====== Recorded information ======

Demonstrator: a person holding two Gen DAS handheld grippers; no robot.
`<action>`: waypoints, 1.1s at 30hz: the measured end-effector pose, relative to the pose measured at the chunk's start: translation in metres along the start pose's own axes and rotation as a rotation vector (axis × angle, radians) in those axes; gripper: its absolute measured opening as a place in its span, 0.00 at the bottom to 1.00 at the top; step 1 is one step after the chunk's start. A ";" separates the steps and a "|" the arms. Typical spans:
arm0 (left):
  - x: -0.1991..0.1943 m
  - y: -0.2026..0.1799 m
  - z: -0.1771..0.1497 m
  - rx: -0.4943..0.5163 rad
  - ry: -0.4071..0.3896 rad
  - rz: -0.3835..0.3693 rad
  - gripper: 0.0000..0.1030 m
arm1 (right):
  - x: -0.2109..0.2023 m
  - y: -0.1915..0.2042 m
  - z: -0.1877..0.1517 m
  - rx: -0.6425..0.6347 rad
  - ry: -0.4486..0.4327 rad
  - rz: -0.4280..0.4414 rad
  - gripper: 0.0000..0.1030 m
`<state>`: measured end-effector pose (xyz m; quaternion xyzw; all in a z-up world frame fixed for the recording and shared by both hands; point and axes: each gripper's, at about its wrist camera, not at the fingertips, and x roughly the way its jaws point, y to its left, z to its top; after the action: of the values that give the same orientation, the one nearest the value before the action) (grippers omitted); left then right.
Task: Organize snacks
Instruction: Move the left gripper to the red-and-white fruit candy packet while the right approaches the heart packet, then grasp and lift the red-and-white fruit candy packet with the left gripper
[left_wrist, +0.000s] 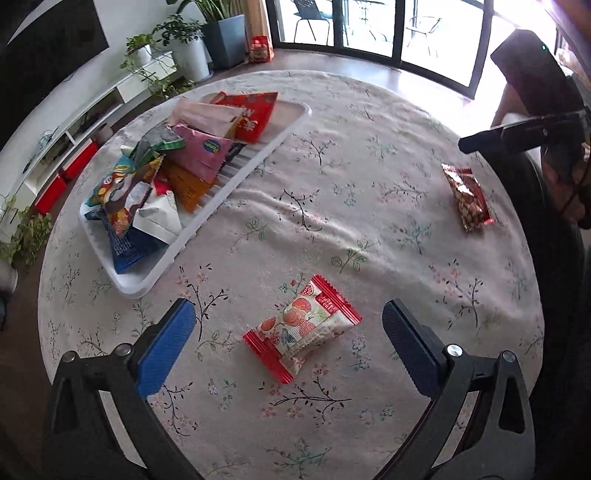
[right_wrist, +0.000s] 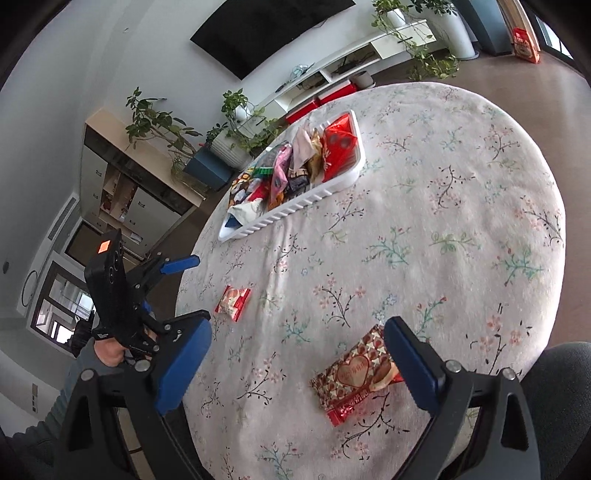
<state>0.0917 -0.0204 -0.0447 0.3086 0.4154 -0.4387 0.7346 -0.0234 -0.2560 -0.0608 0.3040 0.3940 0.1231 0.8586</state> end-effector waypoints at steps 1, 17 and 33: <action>0.006 0.002 0.000 0.015 0.027 -0.017 0.98 | 0.000 -0.001 -0.001 0.002 0.000 0.000 0.94; 0.043 0.002 0.002 0.103 0.161 -0.173 0.62 | -0.002 -0.002 0.003 0.008 0.017 -0.002 0.94; 0.033 0.001 -0.003 -0.182 0.139 -0.091 0.54 | 0.004 0.012 -0.003 -0.115 0.022 -0.179 0.93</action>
<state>0.1004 -0.0300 -0.0751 0.2511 0.5168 -0.4097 0.7085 -0.0225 -0.2431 -0.0571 0.2166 0.4213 0.0716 0.8778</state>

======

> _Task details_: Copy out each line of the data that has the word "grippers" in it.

> _Your solution_:
Demonstrator: a person holding two Gen DAS handheld grippers; no robot.
`<state>`: measured end-effector pose (xyz m; quaternion xyzw; all in a z-up world frame fixed for the recording and shared by both hands; point and axes: each gripper's, at about its wrist camera, not at the fingertips, and x roughly the way its jaws point, y to its left, z to its top; after the action: of the values that give the same orientation, the one nearest the value before the action) (grippers omitted); left then right.

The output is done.